Erosion of the coast threatens the collapse of several iconic castles of British heritage that may have housed King Arthur, public body English Heritage, which manages nearly 400 historical monuments in England, warned on Friday.
“Many of the most important historic coastal monuments in England are at risk of disappearing due to the acceleration of coastal erosion,” the agency said in a statement.
Among those monuments English Heritage mentions six castles as “particularly endangered” due to “their exposed condition and the fragility of the rocks on which they are built”.

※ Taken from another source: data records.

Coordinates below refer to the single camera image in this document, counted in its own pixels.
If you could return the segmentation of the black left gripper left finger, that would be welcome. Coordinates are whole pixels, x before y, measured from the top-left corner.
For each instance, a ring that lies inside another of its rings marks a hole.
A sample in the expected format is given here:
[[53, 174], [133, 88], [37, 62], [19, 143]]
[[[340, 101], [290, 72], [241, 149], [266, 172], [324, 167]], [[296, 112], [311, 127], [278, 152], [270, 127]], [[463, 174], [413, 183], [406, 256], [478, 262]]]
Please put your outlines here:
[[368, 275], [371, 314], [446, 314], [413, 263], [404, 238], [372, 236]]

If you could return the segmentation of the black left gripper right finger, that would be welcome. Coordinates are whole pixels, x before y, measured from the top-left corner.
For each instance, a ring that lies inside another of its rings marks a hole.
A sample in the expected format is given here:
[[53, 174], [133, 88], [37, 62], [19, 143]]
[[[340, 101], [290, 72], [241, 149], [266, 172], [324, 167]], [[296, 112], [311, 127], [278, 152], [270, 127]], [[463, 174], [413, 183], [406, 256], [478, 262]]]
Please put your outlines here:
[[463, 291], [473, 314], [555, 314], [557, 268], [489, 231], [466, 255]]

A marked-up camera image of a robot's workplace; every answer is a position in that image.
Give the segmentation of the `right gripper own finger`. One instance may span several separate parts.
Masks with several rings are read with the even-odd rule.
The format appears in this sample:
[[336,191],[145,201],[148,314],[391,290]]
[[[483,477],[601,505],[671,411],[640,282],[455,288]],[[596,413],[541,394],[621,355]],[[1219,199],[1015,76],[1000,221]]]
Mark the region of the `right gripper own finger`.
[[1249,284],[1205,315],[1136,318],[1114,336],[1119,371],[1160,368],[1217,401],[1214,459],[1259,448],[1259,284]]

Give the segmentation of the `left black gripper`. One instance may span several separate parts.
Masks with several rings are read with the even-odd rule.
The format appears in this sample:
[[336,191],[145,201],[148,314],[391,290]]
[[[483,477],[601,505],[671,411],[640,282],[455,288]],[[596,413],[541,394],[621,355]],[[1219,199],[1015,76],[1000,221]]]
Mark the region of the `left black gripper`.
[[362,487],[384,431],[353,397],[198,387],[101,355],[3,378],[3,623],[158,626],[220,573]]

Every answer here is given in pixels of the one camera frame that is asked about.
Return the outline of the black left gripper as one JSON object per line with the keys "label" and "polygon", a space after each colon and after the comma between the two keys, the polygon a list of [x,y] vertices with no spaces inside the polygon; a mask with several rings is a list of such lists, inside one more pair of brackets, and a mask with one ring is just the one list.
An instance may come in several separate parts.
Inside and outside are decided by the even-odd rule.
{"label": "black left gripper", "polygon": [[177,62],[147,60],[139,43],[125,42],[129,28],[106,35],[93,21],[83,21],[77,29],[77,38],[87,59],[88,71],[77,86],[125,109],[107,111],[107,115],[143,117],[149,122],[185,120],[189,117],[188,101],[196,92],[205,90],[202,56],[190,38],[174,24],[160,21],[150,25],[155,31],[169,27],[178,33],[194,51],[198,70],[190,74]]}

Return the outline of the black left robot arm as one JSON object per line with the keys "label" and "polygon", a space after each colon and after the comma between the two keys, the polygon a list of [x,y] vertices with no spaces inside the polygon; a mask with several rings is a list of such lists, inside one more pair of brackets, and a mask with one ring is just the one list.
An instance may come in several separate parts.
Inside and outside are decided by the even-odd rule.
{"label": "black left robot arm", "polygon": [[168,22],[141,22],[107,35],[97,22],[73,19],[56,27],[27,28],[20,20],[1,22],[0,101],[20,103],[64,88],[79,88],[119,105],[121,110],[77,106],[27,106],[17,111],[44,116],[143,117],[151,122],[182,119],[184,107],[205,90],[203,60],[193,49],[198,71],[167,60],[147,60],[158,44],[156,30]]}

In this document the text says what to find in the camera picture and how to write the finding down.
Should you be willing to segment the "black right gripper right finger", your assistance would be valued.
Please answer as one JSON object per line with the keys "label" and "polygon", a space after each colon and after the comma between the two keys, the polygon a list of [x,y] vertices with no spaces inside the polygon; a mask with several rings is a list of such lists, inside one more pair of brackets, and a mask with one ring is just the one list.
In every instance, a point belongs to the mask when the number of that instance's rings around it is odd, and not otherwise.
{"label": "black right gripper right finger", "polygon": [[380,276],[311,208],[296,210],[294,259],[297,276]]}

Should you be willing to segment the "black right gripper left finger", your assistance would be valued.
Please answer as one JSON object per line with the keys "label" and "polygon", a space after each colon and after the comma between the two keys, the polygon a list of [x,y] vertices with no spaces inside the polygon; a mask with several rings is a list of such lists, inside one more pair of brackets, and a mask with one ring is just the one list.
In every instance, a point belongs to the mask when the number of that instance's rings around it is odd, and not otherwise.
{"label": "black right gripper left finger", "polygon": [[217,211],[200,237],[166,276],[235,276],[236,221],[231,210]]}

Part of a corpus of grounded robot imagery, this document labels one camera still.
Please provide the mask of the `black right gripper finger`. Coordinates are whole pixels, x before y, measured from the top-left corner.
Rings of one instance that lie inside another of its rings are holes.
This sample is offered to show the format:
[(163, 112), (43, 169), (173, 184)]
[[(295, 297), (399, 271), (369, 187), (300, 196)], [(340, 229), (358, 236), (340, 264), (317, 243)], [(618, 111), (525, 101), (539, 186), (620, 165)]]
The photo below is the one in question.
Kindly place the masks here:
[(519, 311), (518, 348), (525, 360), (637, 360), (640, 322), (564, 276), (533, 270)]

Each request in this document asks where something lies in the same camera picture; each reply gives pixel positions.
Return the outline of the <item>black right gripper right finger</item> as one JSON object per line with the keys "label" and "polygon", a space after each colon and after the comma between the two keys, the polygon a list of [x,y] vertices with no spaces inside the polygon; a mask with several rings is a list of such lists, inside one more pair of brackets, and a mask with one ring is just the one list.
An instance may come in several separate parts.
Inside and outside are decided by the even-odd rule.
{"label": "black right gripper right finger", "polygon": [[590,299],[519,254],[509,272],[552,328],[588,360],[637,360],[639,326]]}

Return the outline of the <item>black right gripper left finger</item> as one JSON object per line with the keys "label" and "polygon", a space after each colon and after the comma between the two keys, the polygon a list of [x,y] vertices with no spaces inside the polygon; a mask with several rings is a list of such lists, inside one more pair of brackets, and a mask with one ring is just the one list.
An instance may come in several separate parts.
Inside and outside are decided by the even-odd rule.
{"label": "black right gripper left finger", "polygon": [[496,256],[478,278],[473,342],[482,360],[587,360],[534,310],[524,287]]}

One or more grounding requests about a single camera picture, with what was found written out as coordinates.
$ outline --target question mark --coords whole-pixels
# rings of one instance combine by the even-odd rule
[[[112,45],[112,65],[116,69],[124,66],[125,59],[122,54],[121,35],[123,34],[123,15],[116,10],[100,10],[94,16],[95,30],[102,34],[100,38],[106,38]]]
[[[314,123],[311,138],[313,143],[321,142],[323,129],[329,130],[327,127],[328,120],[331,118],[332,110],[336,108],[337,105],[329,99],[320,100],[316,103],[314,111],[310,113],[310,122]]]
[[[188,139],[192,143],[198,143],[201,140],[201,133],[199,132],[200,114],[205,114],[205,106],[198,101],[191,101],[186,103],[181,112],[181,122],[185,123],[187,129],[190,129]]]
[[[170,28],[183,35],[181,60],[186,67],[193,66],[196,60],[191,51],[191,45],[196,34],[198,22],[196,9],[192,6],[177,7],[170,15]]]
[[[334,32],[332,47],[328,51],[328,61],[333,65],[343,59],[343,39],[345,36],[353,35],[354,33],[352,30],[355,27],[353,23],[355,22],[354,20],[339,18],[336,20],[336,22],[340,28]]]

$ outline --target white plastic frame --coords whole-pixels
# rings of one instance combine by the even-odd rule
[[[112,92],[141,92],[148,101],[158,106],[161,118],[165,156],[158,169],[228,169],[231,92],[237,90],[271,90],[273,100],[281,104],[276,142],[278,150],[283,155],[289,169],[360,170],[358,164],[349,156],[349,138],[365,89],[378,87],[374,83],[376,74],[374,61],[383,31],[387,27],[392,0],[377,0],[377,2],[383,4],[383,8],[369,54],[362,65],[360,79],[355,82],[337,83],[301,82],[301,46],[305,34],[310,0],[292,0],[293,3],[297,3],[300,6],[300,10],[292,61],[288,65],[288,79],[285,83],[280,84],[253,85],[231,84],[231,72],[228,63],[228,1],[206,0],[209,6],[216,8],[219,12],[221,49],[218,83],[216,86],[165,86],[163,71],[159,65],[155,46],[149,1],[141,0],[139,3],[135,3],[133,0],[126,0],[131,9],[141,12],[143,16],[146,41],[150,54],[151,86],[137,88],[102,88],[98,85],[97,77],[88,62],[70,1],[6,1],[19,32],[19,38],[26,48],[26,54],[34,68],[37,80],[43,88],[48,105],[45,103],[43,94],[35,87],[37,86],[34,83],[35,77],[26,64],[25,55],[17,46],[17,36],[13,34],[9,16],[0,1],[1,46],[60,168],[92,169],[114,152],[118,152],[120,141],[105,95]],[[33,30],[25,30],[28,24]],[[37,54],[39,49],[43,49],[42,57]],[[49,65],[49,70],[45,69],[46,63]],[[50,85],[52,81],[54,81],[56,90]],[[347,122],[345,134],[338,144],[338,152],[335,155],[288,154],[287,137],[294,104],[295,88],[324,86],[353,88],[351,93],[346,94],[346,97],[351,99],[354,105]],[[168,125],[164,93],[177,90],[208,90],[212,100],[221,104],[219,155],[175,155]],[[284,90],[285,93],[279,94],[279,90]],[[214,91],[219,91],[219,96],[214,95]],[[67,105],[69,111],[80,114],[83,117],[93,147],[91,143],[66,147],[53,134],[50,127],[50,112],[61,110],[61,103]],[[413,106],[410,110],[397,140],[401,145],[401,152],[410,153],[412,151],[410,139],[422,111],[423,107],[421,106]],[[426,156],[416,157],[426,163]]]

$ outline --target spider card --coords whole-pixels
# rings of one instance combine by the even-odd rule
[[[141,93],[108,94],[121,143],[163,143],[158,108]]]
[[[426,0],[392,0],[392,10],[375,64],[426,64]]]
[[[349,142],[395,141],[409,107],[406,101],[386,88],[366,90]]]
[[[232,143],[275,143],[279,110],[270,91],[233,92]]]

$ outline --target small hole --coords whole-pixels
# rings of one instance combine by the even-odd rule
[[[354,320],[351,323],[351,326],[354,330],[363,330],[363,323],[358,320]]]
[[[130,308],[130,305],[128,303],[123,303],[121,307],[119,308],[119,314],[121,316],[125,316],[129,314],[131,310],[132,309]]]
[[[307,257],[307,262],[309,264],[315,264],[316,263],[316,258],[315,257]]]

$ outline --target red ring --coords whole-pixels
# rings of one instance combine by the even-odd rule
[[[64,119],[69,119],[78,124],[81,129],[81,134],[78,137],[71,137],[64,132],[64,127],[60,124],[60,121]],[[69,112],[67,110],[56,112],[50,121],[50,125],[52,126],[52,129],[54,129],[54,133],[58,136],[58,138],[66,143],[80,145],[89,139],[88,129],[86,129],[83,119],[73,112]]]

These included, among others, the medieval fort of Tintagel in Cornwall, where King Arthur may have been born; of the Palace of Peel, in the County of Cumbria; Or Byrd’s Cove Fort, 500 years old and located at the tip of the Dart estuary in the south of the country.
To try to save them, the agency solicits donations in hopes of raising several million pounds.
“In order for these coastal monuments to survive for decades to come, we must strengthen their walls and build protection against ocean action,” explains English Heritage.
Due to its insular nature, the United Kingdom is particularly exposed to coastal erosion.
A recent report by the British Environment Agency estimated that one in six people were at risk of flooding due to rain and rising sea levels, and that a million people would be directly affected by rising waters before the turn of the century.
Since 1900, Britain’s sea level has risen by 16.5 cm and its annual rate of rise has doubled in a century, according to a report by the British Meteorological Agency published in July.